→ Work order: Which lines run from the line with "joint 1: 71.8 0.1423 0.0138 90" through the line with "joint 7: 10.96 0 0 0" in the entries below? Print them exactly, both ends included, and nothing more.

→ Task input:

====

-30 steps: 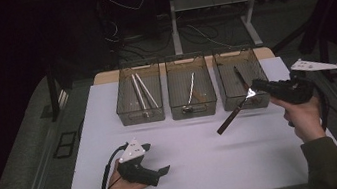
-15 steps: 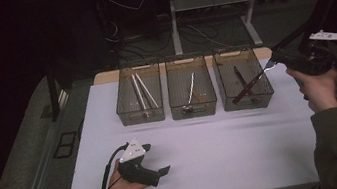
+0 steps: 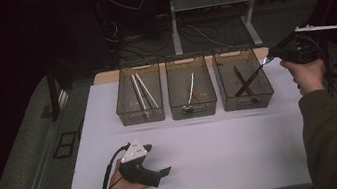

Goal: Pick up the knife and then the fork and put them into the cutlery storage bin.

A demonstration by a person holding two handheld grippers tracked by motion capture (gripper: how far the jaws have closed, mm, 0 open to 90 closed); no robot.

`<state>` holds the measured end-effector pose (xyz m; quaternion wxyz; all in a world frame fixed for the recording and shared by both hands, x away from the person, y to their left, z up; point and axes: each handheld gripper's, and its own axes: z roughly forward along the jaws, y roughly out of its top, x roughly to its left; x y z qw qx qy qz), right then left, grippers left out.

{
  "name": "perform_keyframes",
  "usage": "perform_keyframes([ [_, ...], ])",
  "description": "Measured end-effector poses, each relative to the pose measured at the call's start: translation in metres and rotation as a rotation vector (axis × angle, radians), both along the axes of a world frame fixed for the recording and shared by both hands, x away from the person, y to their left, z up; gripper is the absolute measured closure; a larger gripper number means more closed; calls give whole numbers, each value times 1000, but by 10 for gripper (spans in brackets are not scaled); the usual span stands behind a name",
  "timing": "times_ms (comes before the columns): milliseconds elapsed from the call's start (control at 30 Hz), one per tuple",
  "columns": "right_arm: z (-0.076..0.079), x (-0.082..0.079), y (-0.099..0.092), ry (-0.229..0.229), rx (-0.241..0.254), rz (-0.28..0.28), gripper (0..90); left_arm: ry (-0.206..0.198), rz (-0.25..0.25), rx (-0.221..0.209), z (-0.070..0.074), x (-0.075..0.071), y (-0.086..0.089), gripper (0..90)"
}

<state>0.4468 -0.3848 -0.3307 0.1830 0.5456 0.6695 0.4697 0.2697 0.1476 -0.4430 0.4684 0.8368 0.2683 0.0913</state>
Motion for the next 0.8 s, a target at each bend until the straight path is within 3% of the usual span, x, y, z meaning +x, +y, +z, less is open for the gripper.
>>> perform_keyframes([
  [300,-27,23,18,84,4,51,864,6,-12,3,-1,-1,-2,0],
  [367,-31,28,17,87,15,50,857,8,-13,2,-1,0,-2,0],
  [433,-36,34,17,100,-8,33,830,10,-16,1,-1,0,-3,0],
  [467,-38,37,18,105,-49,24,786,12,-15,1,-1,0,-3,0],
  [500,-41,39,19,105,-102,2,681,13,-15,1,-1,0,-3,0],
  [567,-45,43,20,124,-153,-43,519,14,-16,1,-1,0,-3,0],
  [633,-46,43,17,120,-149,-80,411,13,-20,3,-2,0,-3,0],
  [800,-42,35,13,111,-139,-70,332,14,-21,2,-2,1,-5,0],
])
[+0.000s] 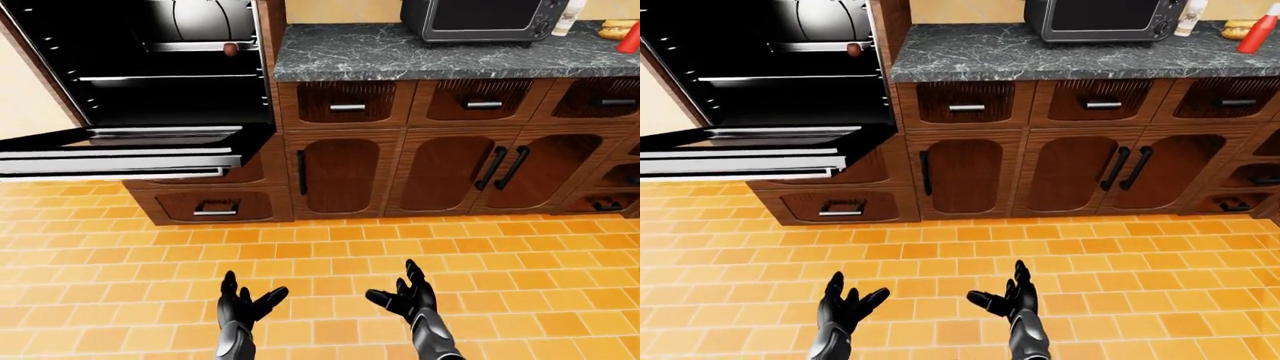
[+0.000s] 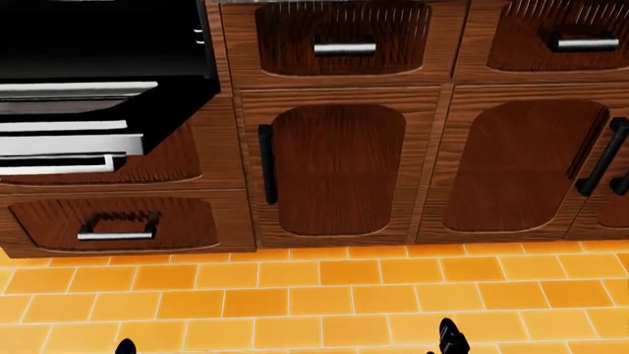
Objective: Close the oven door.
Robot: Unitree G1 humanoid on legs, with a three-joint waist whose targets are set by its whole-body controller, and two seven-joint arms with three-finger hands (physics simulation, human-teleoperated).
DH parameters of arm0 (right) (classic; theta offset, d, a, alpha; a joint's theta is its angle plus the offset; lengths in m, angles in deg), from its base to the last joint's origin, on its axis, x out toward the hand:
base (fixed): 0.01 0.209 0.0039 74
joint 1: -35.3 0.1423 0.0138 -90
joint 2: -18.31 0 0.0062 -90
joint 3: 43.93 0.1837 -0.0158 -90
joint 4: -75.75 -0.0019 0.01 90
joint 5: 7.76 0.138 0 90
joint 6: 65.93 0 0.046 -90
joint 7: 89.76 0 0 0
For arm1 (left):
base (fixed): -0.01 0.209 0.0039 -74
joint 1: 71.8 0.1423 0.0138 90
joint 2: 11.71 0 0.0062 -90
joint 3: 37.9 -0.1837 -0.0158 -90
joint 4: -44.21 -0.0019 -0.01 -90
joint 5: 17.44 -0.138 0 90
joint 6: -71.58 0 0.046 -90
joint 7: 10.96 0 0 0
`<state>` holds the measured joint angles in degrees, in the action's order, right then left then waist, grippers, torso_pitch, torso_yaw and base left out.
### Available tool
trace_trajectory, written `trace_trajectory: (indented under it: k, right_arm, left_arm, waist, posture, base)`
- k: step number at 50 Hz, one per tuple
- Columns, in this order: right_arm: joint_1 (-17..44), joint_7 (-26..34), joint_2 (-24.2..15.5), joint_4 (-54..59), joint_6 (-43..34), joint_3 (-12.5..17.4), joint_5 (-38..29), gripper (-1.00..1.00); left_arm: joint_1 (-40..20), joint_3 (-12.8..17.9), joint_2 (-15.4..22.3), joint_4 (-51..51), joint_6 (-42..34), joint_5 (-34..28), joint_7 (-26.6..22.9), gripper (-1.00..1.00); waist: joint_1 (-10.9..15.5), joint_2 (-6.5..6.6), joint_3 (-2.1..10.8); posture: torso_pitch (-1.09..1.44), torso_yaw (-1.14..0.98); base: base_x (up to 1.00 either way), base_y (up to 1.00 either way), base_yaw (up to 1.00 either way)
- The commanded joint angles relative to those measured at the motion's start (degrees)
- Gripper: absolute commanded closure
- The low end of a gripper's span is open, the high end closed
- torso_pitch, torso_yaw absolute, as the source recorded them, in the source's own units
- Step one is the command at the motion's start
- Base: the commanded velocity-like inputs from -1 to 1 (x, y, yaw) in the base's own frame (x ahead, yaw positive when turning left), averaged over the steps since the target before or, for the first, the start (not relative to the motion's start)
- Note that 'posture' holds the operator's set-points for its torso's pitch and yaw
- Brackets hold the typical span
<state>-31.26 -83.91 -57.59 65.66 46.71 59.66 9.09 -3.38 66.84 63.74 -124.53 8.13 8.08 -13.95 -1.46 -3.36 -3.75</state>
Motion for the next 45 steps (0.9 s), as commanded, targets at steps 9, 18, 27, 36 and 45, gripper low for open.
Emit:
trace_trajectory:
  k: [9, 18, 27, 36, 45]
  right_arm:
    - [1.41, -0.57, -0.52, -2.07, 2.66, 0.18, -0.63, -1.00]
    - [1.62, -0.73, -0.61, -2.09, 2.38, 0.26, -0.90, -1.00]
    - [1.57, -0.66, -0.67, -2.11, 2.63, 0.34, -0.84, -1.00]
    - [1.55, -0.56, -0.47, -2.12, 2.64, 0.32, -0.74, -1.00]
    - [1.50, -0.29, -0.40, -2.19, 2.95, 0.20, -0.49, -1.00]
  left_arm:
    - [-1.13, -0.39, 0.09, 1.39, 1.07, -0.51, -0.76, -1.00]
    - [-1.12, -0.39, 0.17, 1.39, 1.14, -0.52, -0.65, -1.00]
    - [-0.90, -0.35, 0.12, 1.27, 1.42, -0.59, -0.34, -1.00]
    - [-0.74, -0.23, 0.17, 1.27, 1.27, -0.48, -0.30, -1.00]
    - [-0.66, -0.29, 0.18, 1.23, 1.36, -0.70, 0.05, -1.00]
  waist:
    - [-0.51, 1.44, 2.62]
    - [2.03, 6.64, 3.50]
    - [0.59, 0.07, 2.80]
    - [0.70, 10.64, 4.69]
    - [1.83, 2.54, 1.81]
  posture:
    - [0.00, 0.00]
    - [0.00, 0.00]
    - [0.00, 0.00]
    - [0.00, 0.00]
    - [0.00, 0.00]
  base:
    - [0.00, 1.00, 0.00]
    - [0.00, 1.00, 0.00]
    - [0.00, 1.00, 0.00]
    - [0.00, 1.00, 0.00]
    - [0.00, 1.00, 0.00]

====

→ Reply to the task:
joint 1: 71.8 0.1423 0.0138 90
joint 2: 11.71 0 0.0062 -90
joint 3: 37.9 -0.1837 -0.0158 -90
joint 4: -44.21 -0.0019 -0.01 -90
joint 5: 17.44 -0.138 0 90
joint 6: -71.58 0 0.046 -90
joint 7: 10.96 0 0 0

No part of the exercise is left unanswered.